## What needs to be done
Only the lines that contain the string "left" belong in the answer; pull them from the records.

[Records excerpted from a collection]
════════
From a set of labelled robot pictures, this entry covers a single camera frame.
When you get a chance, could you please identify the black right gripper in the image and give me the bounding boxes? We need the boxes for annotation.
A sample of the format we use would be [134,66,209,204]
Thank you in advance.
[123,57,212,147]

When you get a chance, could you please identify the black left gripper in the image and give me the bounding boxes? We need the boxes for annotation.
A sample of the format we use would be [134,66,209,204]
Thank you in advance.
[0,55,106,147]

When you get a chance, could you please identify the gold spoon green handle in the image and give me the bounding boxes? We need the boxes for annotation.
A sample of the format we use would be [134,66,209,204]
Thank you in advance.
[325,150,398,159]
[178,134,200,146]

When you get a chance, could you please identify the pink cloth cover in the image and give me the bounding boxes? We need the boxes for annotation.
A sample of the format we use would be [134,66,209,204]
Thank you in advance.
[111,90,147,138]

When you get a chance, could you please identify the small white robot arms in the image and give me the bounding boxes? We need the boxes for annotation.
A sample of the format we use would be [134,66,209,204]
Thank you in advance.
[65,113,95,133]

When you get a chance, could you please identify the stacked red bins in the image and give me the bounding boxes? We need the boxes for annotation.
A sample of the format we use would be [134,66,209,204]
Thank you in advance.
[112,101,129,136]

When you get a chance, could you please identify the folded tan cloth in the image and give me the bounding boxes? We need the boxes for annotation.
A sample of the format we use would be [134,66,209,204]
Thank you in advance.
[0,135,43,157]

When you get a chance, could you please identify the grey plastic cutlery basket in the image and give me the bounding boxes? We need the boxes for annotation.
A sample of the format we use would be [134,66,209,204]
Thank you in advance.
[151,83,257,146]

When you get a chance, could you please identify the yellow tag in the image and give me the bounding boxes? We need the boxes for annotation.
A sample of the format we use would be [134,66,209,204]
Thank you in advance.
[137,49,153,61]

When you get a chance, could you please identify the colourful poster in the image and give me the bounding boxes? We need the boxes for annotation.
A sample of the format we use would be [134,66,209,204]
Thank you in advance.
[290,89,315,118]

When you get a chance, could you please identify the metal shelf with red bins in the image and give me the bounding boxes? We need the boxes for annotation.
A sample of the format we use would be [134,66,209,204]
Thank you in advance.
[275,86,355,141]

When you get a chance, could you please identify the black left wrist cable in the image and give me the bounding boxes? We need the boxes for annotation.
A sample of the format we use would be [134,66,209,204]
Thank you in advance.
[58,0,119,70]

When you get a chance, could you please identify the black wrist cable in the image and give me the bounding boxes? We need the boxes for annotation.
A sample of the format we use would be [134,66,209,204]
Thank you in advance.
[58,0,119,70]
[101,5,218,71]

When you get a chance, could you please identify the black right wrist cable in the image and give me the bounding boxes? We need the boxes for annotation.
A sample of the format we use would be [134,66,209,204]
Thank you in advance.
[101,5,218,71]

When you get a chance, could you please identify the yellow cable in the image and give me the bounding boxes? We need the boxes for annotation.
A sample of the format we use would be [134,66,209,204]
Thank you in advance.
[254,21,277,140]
════════
## Exercise result
When you get a chance, could you please identify the black left gripper in the image and give me the bounding boxes? We need the boxes for annotation.
When you get a chance, could you please identify the black left wrist cable in the image and give me the bounding boxes? We need the boxes for annotation.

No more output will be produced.